At the start of every football practice, Neal Diamond’s Sweet Caroline is heard playing over the loudspeakers with a few scattered chants of “eat sh*t Pitt” from some of the players.

West Virginia football head coach Neal Brown was asked about the song at his press conference yesterday and why the team is playing it. In addition to training camp, the team has played it since the spring at various activities.

“We’re trying to get them ready for the atmosphere. And, I think when you have rivalries, some of it’s fun, too,” said Brown. “If you remember going back to spring ball we played that. And they did that all summer. So, when we started practice, they were still playing it. It’s fun.”

The aspect of playing a rival’s traditional song isn’t abnormal to college football, nor is it even abnormal to the Backyard Brawl. In a 2005 article on ESPN Pitt head coach Dave Wannstedt (2005-10) touched on how his school would played John Denver’s “Take Me Home, Country Roads” both when he was the head coach and with the team during the 1970s.

It was a strategy that he learned from former Pitt coach Johnny Majors (1973-76) who took it a step further. Majors played Denver’s hit song during the entire practice and, what might be seen as inhumane today, allowed only Mt. Dew to be drunk during practices leading up to the Backyard Brawl.

“No bebop music, no jazz,” Majors said in the aforementioned ESPN article. “They showered pretty fast, they got so sick of that damn thing. We had a little humor in it, but it was serious business. We went down there pretty loose and confident.”

This is one of the first few chances that WVU has had to use “Sweet Caroline” as a motivator though, with the tradition still being relatively new for a tradition, having been adopted by Pitt in 2007.

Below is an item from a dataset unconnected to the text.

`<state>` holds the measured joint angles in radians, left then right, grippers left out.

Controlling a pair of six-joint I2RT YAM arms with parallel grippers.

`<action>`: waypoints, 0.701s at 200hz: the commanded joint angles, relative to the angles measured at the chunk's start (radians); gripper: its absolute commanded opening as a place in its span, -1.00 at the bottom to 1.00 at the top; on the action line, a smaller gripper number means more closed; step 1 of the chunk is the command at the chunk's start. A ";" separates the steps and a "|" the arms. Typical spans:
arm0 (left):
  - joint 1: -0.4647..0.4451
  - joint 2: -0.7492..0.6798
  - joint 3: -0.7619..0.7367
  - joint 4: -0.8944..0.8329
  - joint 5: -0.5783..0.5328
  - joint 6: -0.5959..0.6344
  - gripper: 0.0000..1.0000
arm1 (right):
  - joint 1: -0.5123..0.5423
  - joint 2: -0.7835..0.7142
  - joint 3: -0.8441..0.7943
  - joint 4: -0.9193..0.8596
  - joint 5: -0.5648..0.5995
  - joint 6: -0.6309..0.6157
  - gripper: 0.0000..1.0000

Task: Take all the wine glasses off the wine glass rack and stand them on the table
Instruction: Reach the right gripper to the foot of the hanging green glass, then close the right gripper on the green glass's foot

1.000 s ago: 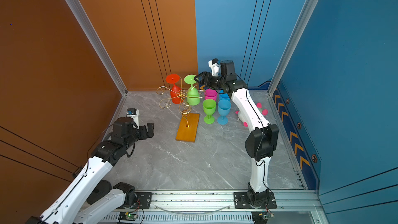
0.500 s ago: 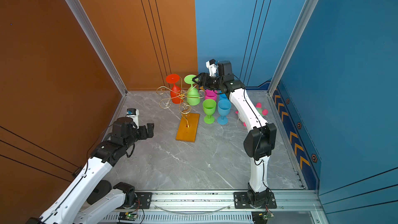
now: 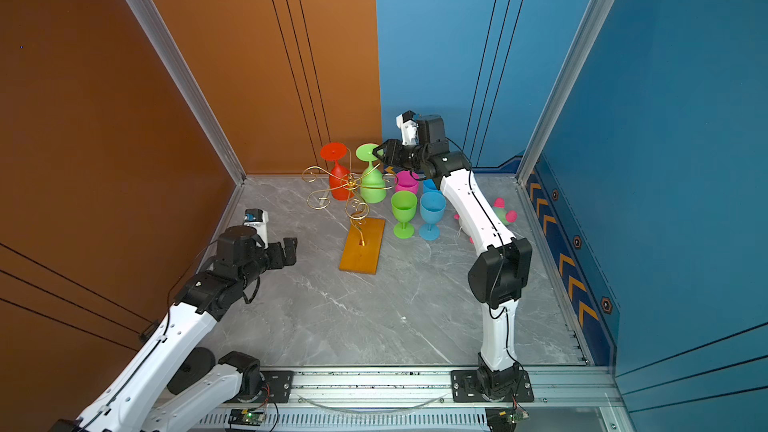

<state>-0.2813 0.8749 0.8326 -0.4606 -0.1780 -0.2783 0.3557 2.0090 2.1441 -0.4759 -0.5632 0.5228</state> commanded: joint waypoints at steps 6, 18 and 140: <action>0.010 -0.014 -0.003 0.012 0.013 0.005 0.99 | 0.011 -0.009 0.026 -0.052 0.058 -0.052 -0.18; 0.010 -0.014 -0.004 0.012 0.013 0.005 0.99 | 0.012 -0.009 0.028 -0.052 0.053 -0.053 -0.24; 0.010 -0.010 -0.002 0.013 0.017 0.007 0.99 | 0.014 -0.021 0.057 -0.076 0.078 -0.090 -0.63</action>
<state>-0.2813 0.8749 0.8326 -0.4606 -0.1780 -0.2783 0.3618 2.0087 2.1719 -0.4866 -0.5125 0.4706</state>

The Pitt students who invented the tradition, Justin Acierno and Corey Hartman, graduated in 2007 and 2011. The last time Pitt and WVU played in football was the 2011 season.

In comparison, WVU’s tradition is much older with it featuring pregame since 1972 and now is played after every home win as well.

The two rivals are set to hear Sweet Caroline during the third quarter of the Backyard Brawl on September 1st at 7:00 p.m. at Acrisure Stadium.